## Description of the task:
A faithful copy of all the data is the goal; omit the pictures.

Items listed in a dataset
————

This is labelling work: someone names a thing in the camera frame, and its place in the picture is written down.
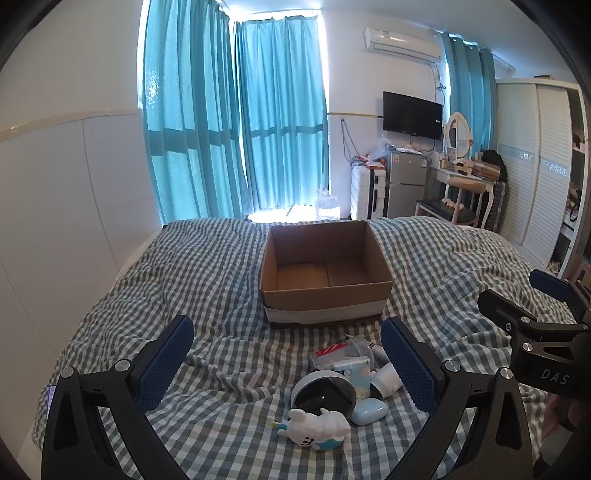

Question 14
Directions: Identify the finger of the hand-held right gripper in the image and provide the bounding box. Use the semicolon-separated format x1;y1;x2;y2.
529;268;591;325
477;289;539;334

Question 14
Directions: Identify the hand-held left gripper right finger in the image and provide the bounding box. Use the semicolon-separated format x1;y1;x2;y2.
380;316;541;480

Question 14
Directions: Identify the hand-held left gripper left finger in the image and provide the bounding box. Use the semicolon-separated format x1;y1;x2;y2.
41;315;195;480

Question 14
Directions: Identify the clear dental floss pick jar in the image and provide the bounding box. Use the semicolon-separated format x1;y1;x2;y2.
309;335;376;370

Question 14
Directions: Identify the brown cardboard box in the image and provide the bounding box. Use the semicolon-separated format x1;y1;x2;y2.
259;220;395;329

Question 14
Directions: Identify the small white bottle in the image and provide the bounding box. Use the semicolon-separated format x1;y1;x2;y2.
369;362;403;400

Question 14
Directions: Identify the light blue white bottle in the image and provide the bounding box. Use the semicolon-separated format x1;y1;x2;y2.
331;357;372;400

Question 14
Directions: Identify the light blue earbud case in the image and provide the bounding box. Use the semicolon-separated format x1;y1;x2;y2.
352;397;389;425

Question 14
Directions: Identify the grey checkered blanket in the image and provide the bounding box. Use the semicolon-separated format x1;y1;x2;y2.
32;217;578;480

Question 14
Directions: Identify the white slatted wardrobe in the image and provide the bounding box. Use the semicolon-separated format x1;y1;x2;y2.
495;78;591;278

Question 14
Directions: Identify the white plush toy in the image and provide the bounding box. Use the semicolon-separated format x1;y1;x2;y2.
272;406;352;450

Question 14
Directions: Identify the black cushioned stool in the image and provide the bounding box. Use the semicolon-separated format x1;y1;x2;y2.
416;199;476;227

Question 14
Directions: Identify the black bag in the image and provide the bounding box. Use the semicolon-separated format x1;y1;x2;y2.
480;148;509;184

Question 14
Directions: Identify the white dressing table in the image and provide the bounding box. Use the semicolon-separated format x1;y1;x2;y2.
429;159;497;230

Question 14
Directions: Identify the small grey fridge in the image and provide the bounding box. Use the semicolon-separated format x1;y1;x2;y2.
385;150;428;219

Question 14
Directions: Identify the oval white vanity mirror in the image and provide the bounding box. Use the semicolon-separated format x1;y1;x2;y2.
443;112;474;160

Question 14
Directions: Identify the white suitcase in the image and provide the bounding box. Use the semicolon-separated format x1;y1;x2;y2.
349;165;391;221

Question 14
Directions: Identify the clear water jug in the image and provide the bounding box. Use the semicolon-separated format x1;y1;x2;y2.
315;188;341;220

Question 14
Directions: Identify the clear plastic bag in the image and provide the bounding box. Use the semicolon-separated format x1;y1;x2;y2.
367;134;394;163

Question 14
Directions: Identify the narrow teal curtain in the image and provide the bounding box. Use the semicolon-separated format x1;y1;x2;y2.
441;32;499;158

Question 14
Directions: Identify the wide teal curtain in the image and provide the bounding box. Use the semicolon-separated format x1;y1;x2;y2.
137;0;246;228

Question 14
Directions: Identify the white air conditioner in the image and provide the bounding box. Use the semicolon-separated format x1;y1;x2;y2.
364;27;443;65

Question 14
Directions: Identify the black wall television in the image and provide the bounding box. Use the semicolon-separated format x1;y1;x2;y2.
382;91;443;141

————

## Output of the task:
This is labelling work: someone names a thing in the camera frame, and its place in the picture is written down.

Question 14
Directions: Identify the finger of the hand-held right gripper in the image and provide the bounding box. Use the semicolon-separated format x1;y1;x2;y2.
529;268;591;325
477;289;539;334

Question 14
Directions: Identify the hand-held left gripper right finger in the image and provide the bounding box. Use the semicolon-separated format x1;y1;x2;y2.
380;316;541;480

Question 14
Directions: Identify the hand-held left gripper left finger in the image and provide the bounding box. Use the semicolon-separated format x1;y1;x2;y2.
41;315;195;480

Question 14
Directions: Identify the clear dental floss pick jar in the image and provide the bounding box. Use the semicolon-separated format x1;y1;x2;y2.
309;335;376;370

Question 14
Directions: Identify the brown cardboard box in the image and provide the bounding box. Use the semicolon-separated format x1;y1;x2;y2.
259;220;395;329

Question 14
Directions: Identify the small white bottle in the image and provide the bounding box. Use the semicolon-separated format x1;y1;x2;y2.
369;362;403;400

Question 14
Directions: Identify the light blue white bottle in the image and provide the bounding box. Use the semicolon-separated format x1;y1;x2;y2.
331;357;372;400

Question 14
Directions: Identify the light blue earbud case in the image and provide the bounding box. Use the semicolon-separated format x1;y1;x2;y2.
352;397;389;425

Question 14
Directions: Identify the grey checkered blanket in the image and provide the bounding box. Use the semicolon-separated format x1;y1;x2;y2.
32;217;578;480

Question 14
Directions: Identify the white slatted wardrobe in the image and provide the bounding box. Use the semicolon-separated format x1;y1;x2;y2.
495;78;591;278

Question 14
Directions: Identify the white plush toy in the image and provide the bounding box. Use the semicolon-separated format x1;y1;x2;y2.
272;406;352;450

Question 14
Directions: Identify the black cushioned stool in the image and provide the bounding box. Use the semicolon-separated format x1;y1;x2;y2.
416;199;476;227

Question 14
Directions: Identify the black bag in the image and provide the bounding box. Use the semicolon-separated format x1;y1;x2;y2.
480;148;509;184

Question 14
Directions: Identify the white dressing table in the image and provide the bounding box. Use the semicolon-separated format x1;y1;x2;y2.
429;159;497;230

Question 14
Directions: Identify the small grey fridge in the image and provide the bounding box. Use the semicolon-separated format x1;y1;x2;y2.
385;150;428;219

Question 14
Directions: Identify the oval white vanity mirror in the image and provide the bounding box. Use the semicolon-separated format x1;y1;x2;y2.
443;112;474;160

Question 14
Directions: Identify the white suitcase in the image and provide the bounding box. Use the semicolon-separated format x1;y1;x2;y2.
349;165;391;221

Question 14
Directions: Identify the clear water jug in the image and provide the bounding box. Use the semicolon-separated format x1;y1;x2;y2.
315;188;341;220

Question 14
Directions: Identify the clear plastic bag in the image and provide the bounding box. Use the semicolon-separated format x1;y1;x2;y2.
367;134;394;163

Question 14
Directions: Identify the narrow teal curtain in the image and provide the bounding box. Use the semicolon-separated format x1;y1;x2;y2.
441;32;499;158

Question 14
Directions: Identify the wide teal curtain in the image and provide the bounding box. Use the semicolon-separated format x1;y1;x2;y2.
137;0;246;228

Question 14
Directions: Identify the white air conditioner in the image and provide the bounding box. Use the semicolon-separated format x1;y1;x2;y2.
364;27;443;65

Question 14
Directions: Identify the black wall television in the image and provide the bounding box. Use the semicolon-separated format x1;y1;x2;y2.
382;91;443;141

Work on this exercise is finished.